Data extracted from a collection

- - - -

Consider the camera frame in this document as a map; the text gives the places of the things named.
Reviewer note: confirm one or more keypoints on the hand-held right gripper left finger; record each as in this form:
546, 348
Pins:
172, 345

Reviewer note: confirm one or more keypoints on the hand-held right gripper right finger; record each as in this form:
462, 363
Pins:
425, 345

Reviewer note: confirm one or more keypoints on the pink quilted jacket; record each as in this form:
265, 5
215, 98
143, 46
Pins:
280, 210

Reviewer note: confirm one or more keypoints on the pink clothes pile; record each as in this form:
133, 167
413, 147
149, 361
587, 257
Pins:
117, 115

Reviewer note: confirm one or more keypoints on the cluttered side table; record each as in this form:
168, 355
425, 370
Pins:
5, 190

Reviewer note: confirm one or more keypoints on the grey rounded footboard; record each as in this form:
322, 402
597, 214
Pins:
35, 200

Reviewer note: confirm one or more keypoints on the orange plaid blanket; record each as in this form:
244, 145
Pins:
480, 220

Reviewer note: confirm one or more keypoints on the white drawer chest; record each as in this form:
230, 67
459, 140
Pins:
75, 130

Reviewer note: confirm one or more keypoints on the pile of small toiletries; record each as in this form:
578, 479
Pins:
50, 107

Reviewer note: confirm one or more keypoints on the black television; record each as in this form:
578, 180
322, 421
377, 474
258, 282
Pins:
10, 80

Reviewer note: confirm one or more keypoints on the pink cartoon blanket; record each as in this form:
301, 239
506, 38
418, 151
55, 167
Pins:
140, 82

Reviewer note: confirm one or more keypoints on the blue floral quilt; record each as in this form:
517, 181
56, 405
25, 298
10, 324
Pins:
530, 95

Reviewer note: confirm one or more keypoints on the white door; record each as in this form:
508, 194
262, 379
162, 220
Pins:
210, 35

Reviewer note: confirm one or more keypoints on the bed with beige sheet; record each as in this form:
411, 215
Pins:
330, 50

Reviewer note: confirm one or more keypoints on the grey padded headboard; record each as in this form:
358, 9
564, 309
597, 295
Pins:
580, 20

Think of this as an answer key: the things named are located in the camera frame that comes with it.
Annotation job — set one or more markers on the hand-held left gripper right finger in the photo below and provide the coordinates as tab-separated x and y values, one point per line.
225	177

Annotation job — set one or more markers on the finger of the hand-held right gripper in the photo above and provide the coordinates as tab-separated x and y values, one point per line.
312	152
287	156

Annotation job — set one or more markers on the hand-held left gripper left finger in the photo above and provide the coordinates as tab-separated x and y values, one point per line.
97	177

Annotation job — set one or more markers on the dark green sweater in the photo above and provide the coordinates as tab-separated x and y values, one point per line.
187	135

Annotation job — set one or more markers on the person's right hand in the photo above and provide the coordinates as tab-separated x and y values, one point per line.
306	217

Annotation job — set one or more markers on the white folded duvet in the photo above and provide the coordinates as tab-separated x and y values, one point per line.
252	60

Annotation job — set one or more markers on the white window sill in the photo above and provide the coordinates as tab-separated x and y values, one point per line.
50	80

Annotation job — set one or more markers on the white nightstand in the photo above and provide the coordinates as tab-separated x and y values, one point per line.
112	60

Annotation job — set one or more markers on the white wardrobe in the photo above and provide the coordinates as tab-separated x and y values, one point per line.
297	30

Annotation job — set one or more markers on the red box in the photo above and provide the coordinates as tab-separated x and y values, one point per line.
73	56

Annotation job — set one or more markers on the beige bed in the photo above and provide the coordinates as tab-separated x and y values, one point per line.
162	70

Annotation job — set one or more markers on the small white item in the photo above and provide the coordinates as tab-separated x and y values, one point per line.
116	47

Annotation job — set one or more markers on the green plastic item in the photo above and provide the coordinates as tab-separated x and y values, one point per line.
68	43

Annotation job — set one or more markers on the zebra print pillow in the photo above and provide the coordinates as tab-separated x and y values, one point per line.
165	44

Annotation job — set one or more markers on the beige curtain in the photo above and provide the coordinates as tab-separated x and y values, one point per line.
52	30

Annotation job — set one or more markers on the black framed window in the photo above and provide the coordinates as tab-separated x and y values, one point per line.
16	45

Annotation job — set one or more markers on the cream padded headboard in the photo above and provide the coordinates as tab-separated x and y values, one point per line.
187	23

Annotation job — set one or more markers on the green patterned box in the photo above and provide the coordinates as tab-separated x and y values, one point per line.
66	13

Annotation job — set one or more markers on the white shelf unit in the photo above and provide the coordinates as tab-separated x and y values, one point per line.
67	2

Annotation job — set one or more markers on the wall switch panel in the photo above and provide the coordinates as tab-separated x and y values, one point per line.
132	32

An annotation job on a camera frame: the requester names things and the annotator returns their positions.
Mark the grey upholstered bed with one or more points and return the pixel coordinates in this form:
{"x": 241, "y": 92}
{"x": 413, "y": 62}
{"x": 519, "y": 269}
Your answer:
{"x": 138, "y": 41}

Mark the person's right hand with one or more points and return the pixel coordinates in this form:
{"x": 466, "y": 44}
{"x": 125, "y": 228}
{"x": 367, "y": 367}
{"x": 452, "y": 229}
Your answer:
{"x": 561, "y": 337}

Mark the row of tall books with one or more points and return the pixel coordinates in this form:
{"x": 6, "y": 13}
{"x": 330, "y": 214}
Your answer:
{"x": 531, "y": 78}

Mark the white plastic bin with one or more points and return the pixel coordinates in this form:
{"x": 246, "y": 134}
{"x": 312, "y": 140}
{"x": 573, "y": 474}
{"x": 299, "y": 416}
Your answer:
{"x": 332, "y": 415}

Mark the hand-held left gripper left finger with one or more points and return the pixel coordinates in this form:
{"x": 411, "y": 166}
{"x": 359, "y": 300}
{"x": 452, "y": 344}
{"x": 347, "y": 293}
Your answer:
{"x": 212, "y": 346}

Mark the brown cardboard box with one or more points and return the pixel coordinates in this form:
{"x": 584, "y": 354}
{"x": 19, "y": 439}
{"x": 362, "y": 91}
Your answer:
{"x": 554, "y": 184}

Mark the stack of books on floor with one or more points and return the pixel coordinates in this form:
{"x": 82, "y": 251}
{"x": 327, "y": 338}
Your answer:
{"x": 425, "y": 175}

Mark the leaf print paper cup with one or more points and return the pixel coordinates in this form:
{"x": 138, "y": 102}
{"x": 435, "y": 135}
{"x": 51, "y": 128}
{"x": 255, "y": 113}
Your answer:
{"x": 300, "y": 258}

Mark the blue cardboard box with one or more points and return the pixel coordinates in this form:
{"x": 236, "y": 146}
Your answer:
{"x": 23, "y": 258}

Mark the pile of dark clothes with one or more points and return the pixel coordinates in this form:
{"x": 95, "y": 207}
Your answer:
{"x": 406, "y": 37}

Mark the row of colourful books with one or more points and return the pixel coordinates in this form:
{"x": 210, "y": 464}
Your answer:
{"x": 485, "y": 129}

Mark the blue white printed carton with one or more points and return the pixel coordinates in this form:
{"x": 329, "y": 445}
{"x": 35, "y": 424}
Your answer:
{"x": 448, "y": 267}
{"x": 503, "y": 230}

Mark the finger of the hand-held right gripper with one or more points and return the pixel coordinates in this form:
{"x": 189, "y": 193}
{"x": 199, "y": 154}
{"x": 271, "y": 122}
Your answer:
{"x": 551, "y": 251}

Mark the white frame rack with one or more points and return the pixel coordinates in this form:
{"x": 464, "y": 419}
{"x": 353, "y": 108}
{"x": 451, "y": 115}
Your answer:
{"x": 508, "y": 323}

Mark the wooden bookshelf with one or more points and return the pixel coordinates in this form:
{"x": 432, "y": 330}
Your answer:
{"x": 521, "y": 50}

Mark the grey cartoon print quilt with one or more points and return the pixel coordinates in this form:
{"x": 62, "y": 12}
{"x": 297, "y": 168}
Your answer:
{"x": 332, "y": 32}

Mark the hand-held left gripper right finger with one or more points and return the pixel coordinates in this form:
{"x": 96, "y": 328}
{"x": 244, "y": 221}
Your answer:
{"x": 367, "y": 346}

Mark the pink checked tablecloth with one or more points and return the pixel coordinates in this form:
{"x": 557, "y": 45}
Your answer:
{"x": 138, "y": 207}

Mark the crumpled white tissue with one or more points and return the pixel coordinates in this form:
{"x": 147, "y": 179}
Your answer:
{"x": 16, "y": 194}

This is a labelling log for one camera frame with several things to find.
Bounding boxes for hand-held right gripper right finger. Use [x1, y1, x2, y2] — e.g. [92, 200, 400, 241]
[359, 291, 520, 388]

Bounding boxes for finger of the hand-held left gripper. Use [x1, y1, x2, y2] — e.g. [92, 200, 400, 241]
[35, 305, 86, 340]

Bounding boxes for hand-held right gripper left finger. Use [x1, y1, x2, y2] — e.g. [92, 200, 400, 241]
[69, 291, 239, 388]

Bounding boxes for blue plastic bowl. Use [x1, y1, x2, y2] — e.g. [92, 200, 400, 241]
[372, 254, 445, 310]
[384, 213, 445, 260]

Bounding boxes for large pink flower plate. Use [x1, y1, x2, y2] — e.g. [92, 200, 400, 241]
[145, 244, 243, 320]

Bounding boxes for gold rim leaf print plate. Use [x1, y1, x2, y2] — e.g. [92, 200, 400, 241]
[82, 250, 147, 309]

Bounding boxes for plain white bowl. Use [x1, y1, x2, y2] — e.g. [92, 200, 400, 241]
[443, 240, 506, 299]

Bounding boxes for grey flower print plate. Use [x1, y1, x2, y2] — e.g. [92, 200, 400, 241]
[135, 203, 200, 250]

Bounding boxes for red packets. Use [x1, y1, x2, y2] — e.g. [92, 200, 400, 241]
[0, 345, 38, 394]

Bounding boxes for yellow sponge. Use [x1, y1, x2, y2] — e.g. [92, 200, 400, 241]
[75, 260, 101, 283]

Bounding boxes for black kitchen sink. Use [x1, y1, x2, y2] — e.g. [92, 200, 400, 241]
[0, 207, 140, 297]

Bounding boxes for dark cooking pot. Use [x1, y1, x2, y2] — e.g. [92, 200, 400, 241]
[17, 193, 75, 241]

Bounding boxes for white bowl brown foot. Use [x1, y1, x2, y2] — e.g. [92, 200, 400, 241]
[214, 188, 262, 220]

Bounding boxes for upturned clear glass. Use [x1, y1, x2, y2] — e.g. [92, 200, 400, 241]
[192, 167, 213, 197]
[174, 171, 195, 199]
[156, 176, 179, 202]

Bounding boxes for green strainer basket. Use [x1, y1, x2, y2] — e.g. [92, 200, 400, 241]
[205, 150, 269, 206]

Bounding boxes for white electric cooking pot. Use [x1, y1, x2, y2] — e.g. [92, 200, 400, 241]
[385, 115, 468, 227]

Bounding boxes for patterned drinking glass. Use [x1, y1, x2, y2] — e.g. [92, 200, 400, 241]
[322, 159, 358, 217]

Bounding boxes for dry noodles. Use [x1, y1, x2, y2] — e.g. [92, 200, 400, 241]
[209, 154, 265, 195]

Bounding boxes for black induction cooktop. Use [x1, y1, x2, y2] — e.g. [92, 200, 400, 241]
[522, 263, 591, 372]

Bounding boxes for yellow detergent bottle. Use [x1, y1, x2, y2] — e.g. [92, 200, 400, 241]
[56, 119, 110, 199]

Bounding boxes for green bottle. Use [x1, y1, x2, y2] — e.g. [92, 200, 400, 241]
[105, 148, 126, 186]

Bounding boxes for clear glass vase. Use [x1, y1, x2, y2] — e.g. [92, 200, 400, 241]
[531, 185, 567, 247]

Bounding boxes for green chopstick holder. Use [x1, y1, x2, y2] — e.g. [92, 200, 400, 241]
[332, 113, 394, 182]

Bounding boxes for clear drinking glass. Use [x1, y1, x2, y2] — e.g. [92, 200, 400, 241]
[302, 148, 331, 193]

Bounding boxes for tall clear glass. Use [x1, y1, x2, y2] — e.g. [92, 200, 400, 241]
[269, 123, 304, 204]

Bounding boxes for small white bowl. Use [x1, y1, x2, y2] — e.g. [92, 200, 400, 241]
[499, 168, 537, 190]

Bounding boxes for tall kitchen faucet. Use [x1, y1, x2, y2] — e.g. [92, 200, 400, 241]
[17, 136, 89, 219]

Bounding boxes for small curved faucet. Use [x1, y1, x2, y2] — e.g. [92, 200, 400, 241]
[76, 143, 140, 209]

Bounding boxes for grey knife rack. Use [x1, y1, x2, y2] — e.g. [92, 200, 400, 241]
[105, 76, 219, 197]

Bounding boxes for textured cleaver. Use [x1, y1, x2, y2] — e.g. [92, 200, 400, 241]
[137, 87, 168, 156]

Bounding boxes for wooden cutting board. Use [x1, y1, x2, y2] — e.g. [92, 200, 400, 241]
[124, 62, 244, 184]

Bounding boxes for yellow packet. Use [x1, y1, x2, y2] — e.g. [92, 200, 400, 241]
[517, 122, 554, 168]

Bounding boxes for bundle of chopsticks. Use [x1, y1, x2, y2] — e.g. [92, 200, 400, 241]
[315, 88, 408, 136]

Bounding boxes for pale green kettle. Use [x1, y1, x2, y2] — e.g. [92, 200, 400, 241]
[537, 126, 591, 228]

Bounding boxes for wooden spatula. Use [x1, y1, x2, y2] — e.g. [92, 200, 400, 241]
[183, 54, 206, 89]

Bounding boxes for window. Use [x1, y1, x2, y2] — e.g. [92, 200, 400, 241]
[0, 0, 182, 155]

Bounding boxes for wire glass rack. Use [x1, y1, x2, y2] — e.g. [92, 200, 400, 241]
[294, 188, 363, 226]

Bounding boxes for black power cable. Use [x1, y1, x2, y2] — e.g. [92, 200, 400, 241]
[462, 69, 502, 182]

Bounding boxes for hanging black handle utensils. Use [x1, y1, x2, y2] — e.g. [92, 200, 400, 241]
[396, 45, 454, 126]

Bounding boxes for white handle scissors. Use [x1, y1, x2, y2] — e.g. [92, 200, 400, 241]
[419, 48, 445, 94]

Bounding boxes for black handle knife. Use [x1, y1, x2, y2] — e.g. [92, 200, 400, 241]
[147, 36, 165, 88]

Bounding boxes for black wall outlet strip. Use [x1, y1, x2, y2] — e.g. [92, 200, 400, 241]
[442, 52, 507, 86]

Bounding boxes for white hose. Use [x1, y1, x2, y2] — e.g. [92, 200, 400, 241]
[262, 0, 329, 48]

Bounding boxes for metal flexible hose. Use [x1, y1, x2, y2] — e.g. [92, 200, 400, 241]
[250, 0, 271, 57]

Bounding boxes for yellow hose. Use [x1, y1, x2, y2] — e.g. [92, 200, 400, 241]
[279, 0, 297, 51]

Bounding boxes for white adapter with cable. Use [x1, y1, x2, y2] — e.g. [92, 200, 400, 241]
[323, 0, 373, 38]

- - - -

* _What this task involves_
From the data above, pick out each line containing "named" and copy it.

* _Reply to the task_
Consider the camera frame in this document as a map; the text gives the places of the things named.
Think of this as an answer key: the things named are located in the camera frame that comes with it.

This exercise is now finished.